The Disability Action Society is structured around the Social Model of Disability. Peadar O’Dea, a Disability Studies student, explains the concept to me. He says that this model defines the word ‘disabled’ not in the sense of the impairment the person has, but in the way that person becomes disabled through society’s inability to accommodate to their needs, and provide support. Peadar’s disability, therefore, is not his visual impairment: it’s the barriers imposed on him by society, like the inability to access ATM machines. Inga explains it beautifully: “It’s about social oppression. Even if people think that a particular condition is very disabling, I would argue that it’s never the condition, it’s the world that doesn’t take account of the condition and its needs.” It’s also about the stigma surrounding disability. Inga has cerebral palsy, and she explains that while it can sometimes cause a lot of back pain, many people without cerebral palsy get back pain, too, but they are not constantly portrayed as suffering. “I think what I suffer from the most is people’s negative attitudes, their low expectations of me due to my condition, the lack of wheelchair access, the lack of accessible public transport… All that type of stuff is what we would call disability.”
Ultimately, this is about basic human rights. It’s about providing everybody with the same access to education, healthcare and job opportunities. And although many of these rights do exist in legislative form, this does not mean they are exercised. “Rights without resources are a cruel joke”, Inga says. And it’s true. Steve Graby explains, “even if there’s no law saying disabled people aren’t allowed access to the community, if someone can’t get the support from social services to have a personal assistant to help them get out of bed in the morning, get their clothes on and get out of the house, then, realistically, they don’t have the right to access the community”.
When you can’t enter the Edward Boyle library because of constant construction work blocking the wheelchair access; when you can’t reach the location of a meeting because of a broken lift; when you don’t know if you’re able to participate in certain societies’ activities because they don’t provide the right information you need to know if you’ll physically be able to withstand them – do you really have equal rights and equal access to education as non-disabled people?

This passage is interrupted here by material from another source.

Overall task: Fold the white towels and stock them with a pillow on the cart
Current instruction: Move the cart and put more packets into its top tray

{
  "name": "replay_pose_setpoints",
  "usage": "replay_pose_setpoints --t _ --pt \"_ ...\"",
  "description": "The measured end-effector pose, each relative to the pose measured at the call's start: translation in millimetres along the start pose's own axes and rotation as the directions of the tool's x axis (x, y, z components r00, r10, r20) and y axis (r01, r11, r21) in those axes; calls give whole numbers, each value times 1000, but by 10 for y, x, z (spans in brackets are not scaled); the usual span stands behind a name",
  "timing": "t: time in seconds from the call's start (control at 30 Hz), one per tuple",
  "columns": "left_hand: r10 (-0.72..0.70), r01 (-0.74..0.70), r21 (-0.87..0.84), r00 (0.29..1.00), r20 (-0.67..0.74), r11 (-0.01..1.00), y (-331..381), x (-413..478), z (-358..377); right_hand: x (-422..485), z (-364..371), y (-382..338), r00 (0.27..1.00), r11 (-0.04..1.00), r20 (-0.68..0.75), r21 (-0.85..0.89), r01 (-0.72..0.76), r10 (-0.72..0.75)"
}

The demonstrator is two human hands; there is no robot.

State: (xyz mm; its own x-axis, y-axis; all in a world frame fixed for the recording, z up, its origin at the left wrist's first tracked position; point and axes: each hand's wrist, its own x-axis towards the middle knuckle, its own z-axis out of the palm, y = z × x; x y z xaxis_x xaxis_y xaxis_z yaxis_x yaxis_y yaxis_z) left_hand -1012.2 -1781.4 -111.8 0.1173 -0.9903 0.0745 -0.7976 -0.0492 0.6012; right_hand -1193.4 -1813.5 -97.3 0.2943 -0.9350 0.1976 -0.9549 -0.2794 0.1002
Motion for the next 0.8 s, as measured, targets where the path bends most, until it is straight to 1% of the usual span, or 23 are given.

If my afternoon with the Disability Action Society taught me anything, it’s that this is just the tip of the iceberg: this is an incredibly complex set of issues that have to do with history, cultural values, the language we use to talk about them, and lack of awareness, to name a few. We need to start thinking about these issues, however, and, as Mostafa says, getting involved and playing our role as best we can. To me, it seems quite simple: we need to start treating disabled people’s issues with the same level of concern that we treat other minorities’. A good start would be attending some of the society’s events that they’re putting on for Disability History Month. I would strongly encourage everyone to have a look at the Leeds University Disability Action Society Facebook page to find out what these are, attending some of these events, and beginning to engage in discussion. Because we shouldn’t just leave it all up to disabled people. We all need to do this; we all need to talk about it. It’s the only way progress has ever worked.